If a Workspace is missing after the update, check the following:
- Make sure Edge Sync is enabled. Go to Settings, then Profiles, then Sync, and confirm sync is turned on.
- Sign out of your Microsoft account in Edge and sign back in to force a sync refresh.
- Check Edge on another signed-in device to confirm whether the Workspace exists there.
How to Create and Use Workspaces in Edge Now
The steps to create a Workspace have not changed.
- Click the Workspaces icon in the top-left area of the Edge toolbar (it looks like a colored circle or grid icon, depending on your Edge version).
- Click New Workspace.
- Give it a name and choose a color.
- Open the tabs you want in that Workspace. They are saved automatically.
- To switch between Workspaces, click the Workspaces icon and select one from the list.
If you do not see the Workspaces icon in your toolbar, go to Settings, then Appearance, then Toolbar, and make sure Workspaces is enabled.
What to Use Instead of Shared Workspaces
If you relied on the sharing feature, Microsoft has not provided a direct replacement inside Edge. Here are the most practical alternatives depending on your situation.
For Team Tab Sharing
The simplest replacement is a shared document with hyperlinks. Create a shared note in OneNote or a shared page in SharePoint with the URLs you want the team to access. It is less elegant but achieves the same end goal: everyone on the team can open the same set of pages.

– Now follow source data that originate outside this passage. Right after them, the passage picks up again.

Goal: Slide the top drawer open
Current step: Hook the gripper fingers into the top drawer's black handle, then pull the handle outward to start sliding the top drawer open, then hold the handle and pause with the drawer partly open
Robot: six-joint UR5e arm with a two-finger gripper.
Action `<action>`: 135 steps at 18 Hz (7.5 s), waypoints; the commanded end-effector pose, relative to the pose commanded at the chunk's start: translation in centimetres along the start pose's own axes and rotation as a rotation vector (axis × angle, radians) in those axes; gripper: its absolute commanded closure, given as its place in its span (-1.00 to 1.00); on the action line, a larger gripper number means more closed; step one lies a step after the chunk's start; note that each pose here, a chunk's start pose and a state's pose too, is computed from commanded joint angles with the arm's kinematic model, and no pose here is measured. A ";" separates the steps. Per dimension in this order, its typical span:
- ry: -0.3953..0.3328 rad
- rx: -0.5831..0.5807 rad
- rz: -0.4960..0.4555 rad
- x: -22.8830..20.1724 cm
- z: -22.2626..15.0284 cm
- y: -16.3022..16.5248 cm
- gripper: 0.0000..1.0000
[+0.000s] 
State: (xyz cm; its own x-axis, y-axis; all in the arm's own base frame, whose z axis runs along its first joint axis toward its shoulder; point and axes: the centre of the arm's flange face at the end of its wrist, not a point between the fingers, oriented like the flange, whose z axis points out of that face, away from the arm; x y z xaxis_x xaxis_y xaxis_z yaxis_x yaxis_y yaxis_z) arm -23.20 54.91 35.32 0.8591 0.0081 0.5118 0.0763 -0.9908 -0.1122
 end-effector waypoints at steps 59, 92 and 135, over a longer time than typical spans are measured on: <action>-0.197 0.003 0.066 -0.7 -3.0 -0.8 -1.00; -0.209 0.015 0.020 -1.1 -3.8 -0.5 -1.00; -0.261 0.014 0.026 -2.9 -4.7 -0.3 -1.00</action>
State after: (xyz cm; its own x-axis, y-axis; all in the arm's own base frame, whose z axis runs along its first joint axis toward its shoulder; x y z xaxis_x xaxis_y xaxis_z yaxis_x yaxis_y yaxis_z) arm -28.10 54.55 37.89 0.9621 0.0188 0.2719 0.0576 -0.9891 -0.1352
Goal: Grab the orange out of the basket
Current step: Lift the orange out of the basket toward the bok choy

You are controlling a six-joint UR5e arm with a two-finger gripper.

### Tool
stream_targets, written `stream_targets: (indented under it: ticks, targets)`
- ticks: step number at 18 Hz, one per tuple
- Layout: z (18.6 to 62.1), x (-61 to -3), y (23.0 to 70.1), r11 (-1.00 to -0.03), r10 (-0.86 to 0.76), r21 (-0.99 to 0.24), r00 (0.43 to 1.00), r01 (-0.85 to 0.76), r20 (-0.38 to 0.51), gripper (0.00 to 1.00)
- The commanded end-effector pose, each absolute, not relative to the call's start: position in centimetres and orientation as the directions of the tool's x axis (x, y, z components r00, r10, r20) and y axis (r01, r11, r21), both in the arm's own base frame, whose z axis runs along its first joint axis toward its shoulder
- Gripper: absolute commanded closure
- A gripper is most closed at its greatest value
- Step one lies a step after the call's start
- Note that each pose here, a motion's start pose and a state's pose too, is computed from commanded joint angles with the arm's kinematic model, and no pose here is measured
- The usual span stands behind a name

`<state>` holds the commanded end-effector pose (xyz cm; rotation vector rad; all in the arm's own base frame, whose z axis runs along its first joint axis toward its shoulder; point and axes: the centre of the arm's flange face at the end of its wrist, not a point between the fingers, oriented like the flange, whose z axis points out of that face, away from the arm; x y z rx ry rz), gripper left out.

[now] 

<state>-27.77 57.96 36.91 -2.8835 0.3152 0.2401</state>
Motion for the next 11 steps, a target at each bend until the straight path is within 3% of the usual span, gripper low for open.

For Sharing a Browsing Session
Microsoft Edge Drop (still available in the Sidebar) lets you send links, notes, and files to yourself across devices or to others. For quick one-off link sharing, this is faster than a shared document.
For Chrome Users Comparing Options
Chrome’s Tab Groups do not have cross-device sharing either, so this is not a regression from Chrome’s feature set. Chrome’s equivalent of personal Workspaces is Tab Groups with the “Save group” option, which syncs your named tab groups across devices when you are signed in to Chrome.
Impact for Organizations with Sync Disabled
If your organization manages Edge with Intune or Group Policy and has Edge Sync disabled, the V2 migration means any new Workspaces you create after the migration are local only. They will not appear on other managed devices. Your original Workspace data was still migrated from OneDrive to Edge Sync, but without Sync enabled, new V2 Workspaces cannot take advantage of it.
If this is a problem for your organization, contact Microsoft CSS before the rollout reaches your fleet, or evaluate whether enabling Edge Sync for Workspaces data specifically is feasible for your environment.
Good to Know
- The V2 migration started in Edge 145 and completed in Edge 149. If you are still on an older version, the migration will arrive when you update.
- Microsoft positioned the migration as a reliability and performance improvement. The new Edge Sync backend is faster and more stable than the OneDrive storage it replaced.
- Edge Workspaces are different from browser profiles. Profiles separate browsing data entirely (different history, passwords, and extensions). Workspaces are just named tab sets within one profile.
Workspaces still does its core job well: organizing your own tabs into named sessions you can switch between. The loss of sharing is a real step backward for anyone who used that feature, and Microsoft has not given any indication it will come back. For personal use, Workspaces in V2 is faster and more reliable than it was before.